Gary Norby, a skipper with 20 years’ experience, was one of the first to locate a large school of sea bass earlier this month off Santa Catalina Island. The passengers aboard his boat, the Outer Limits, had caught their limits by 7:30 a.m. “They were the biggest fish I have seen since 1974, when I had a similar bite in the same area,” Norby said.

Included in some of the catches off Santa Rosa have been giant sea bass--a threatened species often referred to as black sea bass--weighing up to 200 pounds. And though they have had to be released, their fairly regular showing would appear to point to their revival.

Still, biologists are quick to point out that it would be premature to start calling the white sea bass’ recent resurgence a “comeback,” and some say the successful season merely coincides with the abundance of squid making their way into Southland waters this year.

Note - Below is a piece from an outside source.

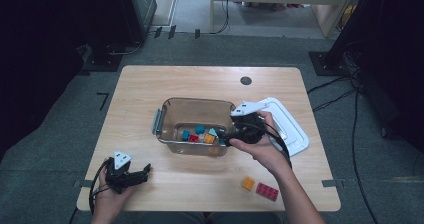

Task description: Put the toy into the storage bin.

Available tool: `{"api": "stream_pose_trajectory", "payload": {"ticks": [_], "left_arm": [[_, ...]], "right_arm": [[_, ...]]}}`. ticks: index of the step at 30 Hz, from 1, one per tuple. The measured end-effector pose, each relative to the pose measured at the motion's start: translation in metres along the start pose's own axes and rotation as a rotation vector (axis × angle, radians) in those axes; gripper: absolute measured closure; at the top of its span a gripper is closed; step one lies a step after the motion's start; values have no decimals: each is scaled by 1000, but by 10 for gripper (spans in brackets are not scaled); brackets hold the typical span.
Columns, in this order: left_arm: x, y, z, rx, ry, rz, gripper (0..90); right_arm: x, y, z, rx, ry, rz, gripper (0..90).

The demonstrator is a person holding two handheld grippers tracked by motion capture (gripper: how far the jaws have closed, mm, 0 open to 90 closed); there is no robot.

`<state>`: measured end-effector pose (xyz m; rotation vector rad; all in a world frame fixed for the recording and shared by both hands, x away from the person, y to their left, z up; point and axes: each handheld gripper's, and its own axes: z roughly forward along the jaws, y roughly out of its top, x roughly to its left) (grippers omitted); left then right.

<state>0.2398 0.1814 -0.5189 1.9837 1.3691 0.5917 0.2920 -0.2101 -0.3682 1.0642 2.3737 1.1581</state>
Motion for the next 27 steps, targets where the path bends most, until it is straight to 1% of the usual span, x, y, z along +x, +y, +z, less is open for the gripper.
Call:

“That’s the main reason there’s been such a good bite in the last several days,” said Dave Ono, a Department of Fish and Game biologist based in Santa Barbara. “It’s the fact that their favorite food (squid) is really concentrated out there. And I guess if the purse seiners were taking a lot of squid, it would affect the bite.”

Bob Read, a fisheries biologist based in San Diego, has been keeping track of sport catches of white sea bass for several years and said there is nothing special about this season in comparison with others.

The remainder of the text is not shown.